As Dubuque's population becomes more diverse and includes more people whose first language is not English, how does the city provide information that allows and encourages them to participate in civic life. By talking with various stakeholders in the city, including members of the Marshallese and Guatemalan communities, nonprofit leaders, and city workers. The students focused on the inherent power dynamics involved in language and identified ways for communities to be more aware of their language choices in official correspondence, signage, contracts, and more.

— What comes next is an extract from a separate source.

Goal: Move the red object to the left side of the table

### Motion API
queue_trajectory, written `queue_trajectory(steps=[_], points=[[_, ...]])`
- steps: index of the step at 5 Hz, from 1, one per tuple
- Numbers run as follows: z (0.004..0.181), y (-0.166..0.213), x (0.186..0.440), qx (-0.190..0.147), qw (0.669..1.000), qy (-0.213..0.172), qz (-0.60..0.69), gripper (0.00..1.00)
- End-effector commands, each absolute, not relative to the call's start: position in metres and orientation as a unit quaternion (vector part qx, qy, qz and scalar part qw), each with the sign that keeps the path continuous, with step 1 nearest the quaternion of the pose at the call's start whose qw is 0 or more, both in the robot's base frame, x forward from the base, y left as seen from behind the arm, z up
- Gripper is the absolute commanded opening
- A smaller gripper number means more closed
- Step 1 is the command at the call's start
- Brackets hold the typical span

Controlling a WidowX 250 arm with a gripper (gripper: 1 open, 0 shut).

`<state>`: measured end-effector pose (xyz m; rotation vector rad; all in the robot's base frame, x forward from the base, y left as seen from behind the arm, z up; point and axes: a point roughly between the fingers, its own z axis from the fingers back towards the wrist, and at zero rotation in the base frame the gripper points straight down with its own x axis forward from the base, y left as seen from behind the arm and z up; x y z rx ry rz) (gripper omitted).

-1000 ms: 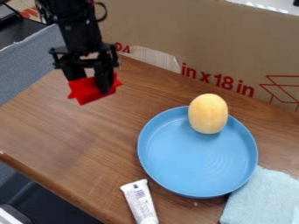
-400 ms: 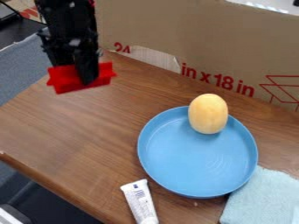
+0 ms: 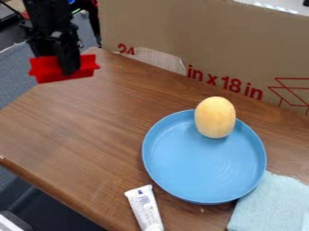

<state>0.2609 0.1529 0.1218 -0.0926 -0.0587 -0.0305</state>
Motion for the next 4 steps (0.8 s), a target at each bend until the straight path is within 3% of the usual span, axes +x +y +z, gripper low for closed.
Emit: queue_trajectory(steps=[1,2,3,4], points=[[0.129,0.16,0.267,-0.022,0.999,-0.044,-0.02,0.0],[0.128,0.172,0.259,-0.02,0.999,-0.041,-0.019,0.0],[0.112,0.178,0.261,-0.012,0.999,-0.041,-0.017,0.0],[0.114,0.185,0.271,-0.006,0.999,-0.045,-0.011,0.0]])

As we enter an era when AI can translate many documents, we cannot lose site of the human dynamics involved in language dynamics. In particular, this group of graduate students emphasized the crucial cultural translation that occurs in many immigrant communities. They focused on the roles played by people who translate important documents within a community, e.g., translating a rental lease from English to Marshallese, and who also translate customs and norms in both directions--from a micro community to power holders in the greater community.
The students began the first phase of work on a Language Justice Toolkit. The Toolkit will provide examples of how language can be used to include or exclude people, the power that some languages hold--not just in one's ability to speak it but to speak it fluently, and guidance on building bridges with micro-communities that do not have English as a first language. They developed a language justice framework that they hope will help decision makers and those in power to understand the unique role of language in power dynamics and ways to negotiate and alleviate this.
As part of their work with Dubuque's Office of Sustainability, the class translated severe weather and immunization information into Spanish, first using AI and then fine-tuning the language. The information will be shared digitally and in paper form to Spanish-speaking households.